### REQUIRED WORK
State the number of lines below in which the word "camera" appears. Nothing else belongs in the answer.

(Collection entries)
....................

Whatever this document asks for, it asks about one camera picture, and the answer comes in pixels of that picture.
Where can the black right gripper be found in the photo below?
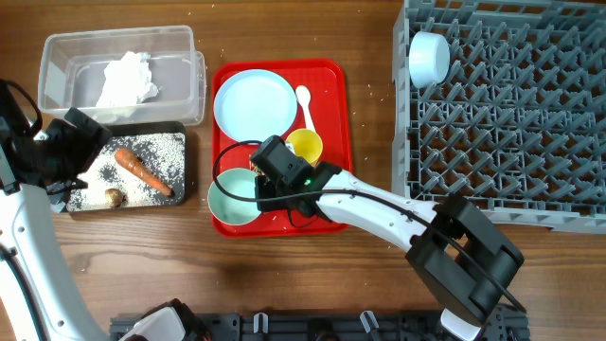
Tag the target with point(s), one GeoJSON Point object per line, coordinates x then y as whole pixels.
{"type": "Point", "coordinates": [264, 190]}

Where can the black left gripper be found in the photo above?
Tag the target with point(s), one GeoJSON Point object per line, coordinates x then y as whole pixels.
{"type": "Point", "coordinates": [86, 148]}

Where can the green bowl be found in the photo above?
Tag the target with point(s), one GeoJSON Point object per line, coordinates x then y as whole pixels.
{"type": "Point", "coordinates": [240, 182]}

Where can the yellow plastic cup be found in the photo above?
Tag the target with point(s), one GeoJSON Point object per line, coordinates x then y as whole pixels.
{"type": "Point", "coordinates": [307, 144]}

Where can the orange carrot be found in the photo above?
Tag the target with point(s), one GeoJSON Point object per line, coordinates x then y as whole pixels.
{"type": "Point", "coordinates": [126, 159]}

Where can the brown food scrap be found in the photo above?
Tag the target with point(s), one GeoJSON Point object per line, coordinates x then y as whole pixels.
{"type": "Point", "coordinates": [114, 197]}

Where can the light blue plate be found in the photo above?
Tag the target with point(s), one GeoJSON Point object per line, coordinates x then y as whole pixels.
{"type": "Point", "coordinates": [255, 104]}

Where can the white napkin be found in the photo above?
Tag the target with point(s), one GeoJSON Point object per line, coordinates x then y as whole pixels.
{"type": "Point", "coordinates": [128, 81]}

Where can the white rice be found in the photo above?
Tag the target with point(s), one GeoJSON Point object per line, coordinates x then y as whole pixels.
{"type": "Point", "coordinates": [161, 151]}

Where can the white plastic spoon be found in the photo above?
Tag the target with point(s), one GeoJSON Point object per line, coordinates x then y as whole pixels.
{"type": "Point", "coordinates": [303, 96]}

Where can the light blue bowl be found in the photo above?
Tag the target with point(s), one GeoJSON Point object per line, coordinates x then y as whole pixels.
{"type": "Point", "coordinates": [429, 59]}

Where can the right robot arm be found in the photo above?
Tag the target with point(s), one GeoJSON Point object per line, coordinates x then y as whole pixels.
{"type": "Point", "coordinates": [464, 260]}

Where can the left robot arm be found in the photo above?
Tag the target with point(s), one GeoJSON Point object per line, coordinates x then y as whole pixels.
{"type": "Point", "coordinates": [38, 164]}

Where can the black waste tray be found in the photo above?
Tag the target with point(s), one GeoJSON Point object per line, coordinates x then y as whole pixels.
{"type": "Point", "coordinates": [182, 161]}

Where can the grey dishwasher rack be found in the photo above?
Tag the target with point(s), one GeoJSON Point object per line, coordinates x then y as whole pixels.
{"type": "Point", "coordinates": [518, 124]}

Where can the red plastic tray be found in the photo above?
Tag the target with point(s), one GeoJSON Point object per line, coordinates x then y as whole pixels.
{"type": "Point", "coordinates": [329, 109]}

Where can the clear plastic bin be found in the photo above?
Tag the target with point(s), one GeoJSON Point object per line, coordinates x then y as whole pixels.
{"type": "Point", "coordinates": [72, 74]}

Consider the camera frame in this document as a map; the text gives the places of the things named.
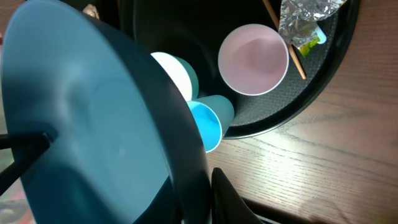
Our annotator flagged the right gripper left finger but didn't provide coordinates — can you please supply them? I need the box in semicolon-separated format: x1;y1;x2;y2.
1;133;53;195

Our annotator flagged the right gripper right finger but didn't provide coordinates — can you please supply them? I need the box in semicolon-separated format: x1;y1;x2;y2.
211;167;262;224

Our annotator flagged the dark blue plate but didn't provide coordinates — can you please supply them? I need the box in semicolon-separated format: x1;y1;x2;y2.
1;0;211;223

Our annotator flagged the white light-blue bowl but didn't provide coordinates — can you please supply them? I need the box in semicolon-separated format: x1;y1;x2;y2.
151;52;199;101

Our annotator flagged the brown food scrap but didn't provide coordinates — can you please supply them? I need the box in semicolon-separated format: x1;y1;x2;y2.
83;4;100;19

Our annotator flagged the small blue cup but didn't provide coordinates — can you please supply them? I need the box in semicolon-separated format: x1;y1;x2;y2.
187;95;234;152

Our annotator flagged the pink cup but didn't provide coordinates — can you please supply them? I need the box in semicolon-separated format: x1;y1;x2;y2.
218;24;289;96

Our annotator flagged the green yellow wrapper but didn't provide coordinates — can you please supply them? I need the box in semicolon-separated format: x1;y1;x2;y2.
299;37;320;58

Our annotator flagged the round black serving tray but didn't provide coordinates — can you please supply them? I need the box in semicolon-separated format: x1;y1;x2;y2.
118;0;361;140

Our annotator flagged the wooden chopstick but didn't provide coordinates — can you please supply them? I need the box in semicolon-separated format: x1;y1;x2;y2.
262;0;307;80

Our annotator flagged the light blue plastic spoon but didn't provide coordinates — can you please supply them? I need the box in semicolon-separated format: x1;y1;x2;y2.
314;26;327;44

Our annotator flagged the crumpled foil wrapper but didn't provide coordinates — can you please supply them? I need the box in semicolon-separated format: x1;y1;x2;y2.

....................

### TASK RESULT
2